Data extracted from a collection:
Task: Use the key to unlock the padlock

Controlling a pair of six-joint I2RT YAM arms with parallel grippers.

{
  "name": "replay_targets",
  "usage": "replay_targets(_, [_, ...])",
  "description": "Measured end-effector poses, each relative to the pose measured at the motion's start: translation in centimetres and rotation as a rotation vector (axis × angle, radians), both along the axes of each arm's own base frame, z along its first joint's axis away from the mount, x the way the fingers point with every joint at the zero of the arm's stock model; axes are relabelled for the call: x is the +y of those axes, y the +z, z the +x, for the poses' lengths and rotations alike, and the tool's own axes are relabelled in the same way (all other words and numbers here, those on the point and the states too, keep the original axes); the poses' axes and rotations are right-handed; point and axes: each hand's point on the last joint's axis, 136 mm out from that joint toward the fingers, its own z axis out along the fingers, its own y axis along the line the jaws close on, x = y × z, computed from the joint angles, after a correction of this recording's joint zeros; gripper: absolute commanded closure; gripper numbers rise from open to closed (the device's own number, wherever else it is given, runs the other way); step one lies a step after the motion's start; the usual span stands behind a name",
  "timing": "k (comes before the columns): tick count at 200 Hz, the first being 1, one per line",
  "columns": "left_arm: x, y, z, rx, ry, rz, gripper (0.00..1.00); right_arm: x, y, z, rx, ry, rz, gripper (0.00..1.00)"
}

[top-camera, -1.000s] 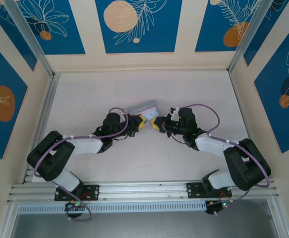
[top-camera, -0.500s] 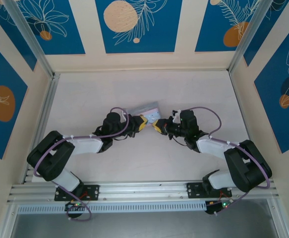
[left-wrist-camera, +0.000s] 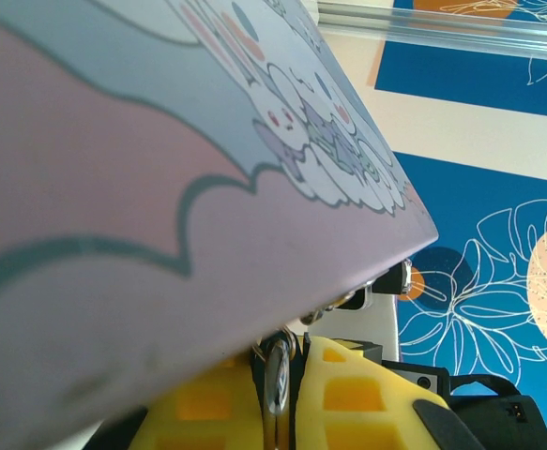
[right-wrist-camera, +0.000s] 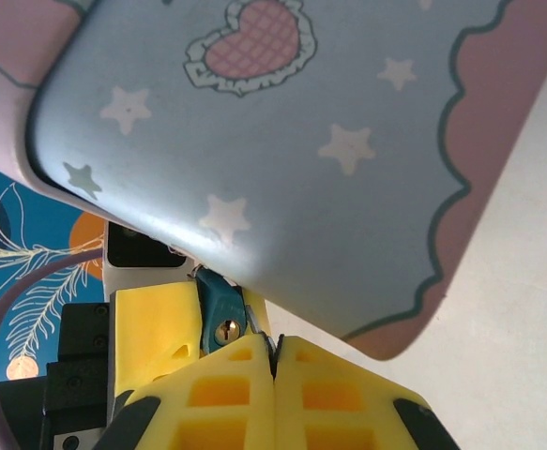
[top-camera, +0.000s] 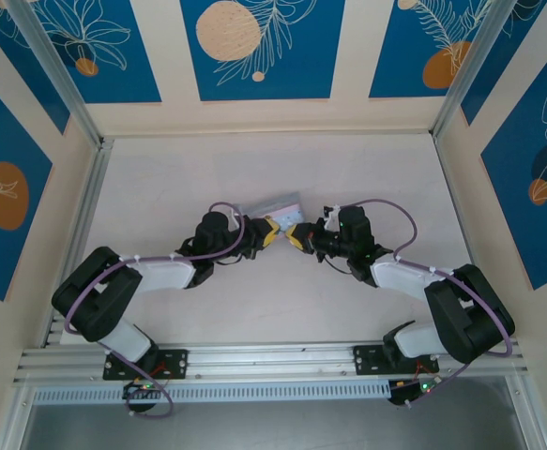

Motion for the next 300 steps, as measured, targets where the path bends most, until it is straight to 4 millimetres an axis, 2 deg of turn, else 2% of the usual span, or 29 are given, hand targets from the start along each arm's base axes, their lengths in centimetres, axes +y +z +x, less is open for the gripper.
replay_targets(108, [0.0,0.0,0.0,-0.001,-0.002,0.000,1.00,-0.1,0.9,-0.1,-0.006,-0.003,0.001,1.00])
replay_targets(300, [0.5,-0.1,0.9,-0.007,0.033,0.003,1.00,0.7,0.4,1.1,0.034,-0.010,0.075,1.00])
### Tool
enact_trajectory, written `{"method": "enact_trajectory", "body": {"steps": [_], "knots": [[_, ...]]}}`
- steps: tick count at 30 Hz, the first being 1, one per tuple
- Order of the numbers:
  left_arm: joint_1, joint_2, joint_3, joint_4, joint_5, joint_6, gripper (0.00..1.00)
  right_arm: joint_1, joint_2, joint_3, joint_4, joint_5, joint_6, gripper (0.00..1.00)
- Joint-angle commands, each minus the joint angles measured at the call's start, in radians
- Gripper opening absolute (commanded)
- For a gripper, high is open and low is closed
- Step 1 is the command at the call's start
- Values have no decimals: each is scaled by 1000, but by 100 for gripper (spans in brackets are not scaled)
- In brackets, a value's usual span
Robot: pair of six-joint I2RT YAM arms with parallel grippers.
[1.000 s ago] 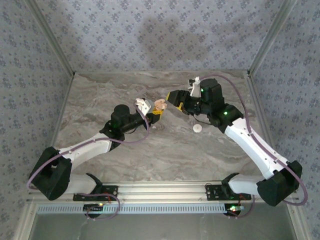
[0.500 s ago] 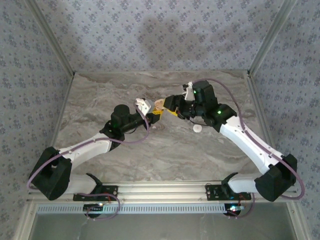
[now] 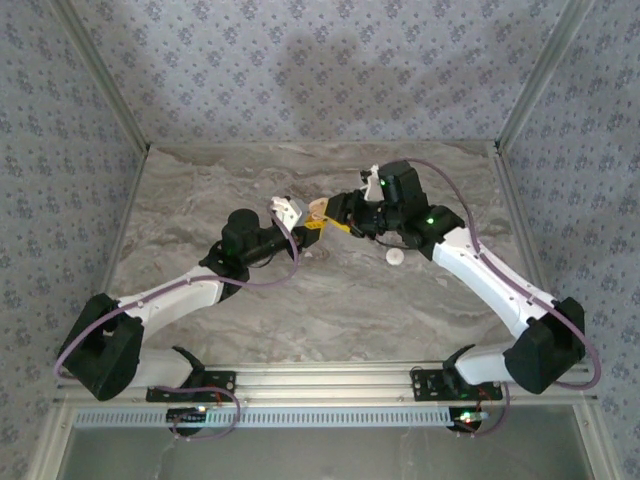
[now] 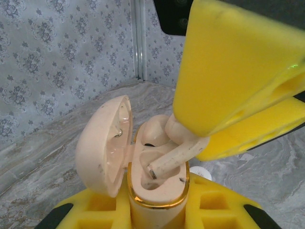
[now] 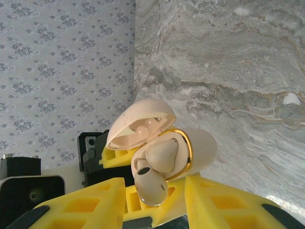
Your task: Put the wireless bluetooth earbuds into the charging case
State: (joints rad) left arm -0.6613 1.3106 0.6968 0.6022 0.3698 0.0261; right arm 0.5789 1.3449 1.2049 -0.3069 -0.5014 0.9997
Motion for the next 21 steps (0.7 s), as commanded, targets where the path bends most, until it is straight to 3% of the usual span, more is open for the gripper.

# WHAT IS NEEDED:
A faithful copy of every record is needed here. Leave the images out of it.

# WRITTEN SOLUTION:
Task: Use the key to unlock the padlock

Controlling a pair of six-joint I2RT YAM arms with parallel grippers.

{
  "name": "replay_targets",
  "usage": "replay_targets(_, [_, ...])",
  "description": "Measured end-effector poses, each relative to the pose measured at the motion's start: translation in centimetres and rotation as a rotation vector (axis × angle, radians), both along the axes of each arm's own base frame, z along its first joint's axis away from the mount, x the way the fingers point with every joint at the zero of the arm's stock model; axes are relabelled for the call: x is the +y of those axes, y the +z, z the +x, for the poses' lengths and rotations alike, and the tool's own axes are relabelled in the same way (all other words and numbers here, those on the point and the states too, keep the original axes); the poses' axes and rotations are right-handed; point and axes: each hand's point on the last joint's axis, 136 mm out from that joint toward the fingers, its own z axis out along the fingers, its own y axis along the line the jaws close on, x = y × z, computed from the joint angles, after a correction of this recording's joint zeros; gripper: absolute commanded closure; gripper numbers rise from open to closed (the device's own number, wherever else it is given, runs the other way); step one lies a step after the motion's start; the usual span stands behind a name",
  "timing": "k (comes before the columns): tick count at 200 Hz, the first being 1, one per line",
  "columns": "left_arm: x, y, z, rx, ry, rz, gripper (0.00..1.00); right_arm: x, y, z, rx, ry, rz, gripper (0.00..1.00)"
}

[top-camera, -1.000s] 
[top-camera, -0.500s] 
[left-wrist-camera, +0.000s] 
[right-wrist-camera, +0.000s] 
[top-camera, +0.000s] 

Motion for the next 300 steps, as measured, targets where the path bends most, until it is straight to 4 millimetres an axis, 2 deg of turn, else 2% of the usual span, or 29 are given, hand targets from the start along each arm's base axes, their lengths in centimetres, axes +y +z +x, less is open for the gripper.
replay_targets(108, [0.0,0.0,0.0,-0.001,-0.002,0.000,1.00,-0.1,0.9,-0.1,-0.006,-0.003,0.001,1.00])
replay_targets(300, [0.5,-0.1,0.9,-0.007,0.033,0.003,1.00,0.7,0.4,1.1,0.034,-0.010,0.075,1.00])
### Tool
enact_trajectory, written `{"method": "enact_trajectory", "body": {"steps": [_], "knots": [[_, ...]]}}`
- steps: tick count at 30 Hz, the first being 1, one per tuple
- Order of the numbers:
  left_arm: joint_1, joint_2, joint_3, joint_4, joint_5, joint_6, gripper (0.00..1.00)
  right_arm: joint_1, joint_2, joint_3, joint_4, joint_5, joint_6, gripper (0.00..1.00)
- Joint-angle commands, each minus the joint angles measured at the call's start, in radians
- Gripper opening absolute (commanded)
- For a gripper, high is open and low is closed
- Step 1 is the command at the call's start
- Values have no decimals: each is scaled by 1000, but by 100 for gripper (spans in brackets are not scaled)
- In brackets, a value's usual span
Robot: pair of six-joint I2RT YAM arms with parallel grippers.
[1.000 s ago] 
[0.500 s ago] 
[now] 
[now] 
[now] 
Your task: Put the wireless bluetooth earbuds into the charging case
State: (joints rad) left arm -0.6613 1.3106 0.6968 0.6022 0.3698 0.0261; right arm 0.5789 1.3449 1.2049 -0.3069 -0.5014 0.9997
Motion for the next 21 steps (0.7 s), as commanded, targets where the path bends most, until it is straight to 3% of the usual span, more is open for the gripper.

This exercise requires no additional output.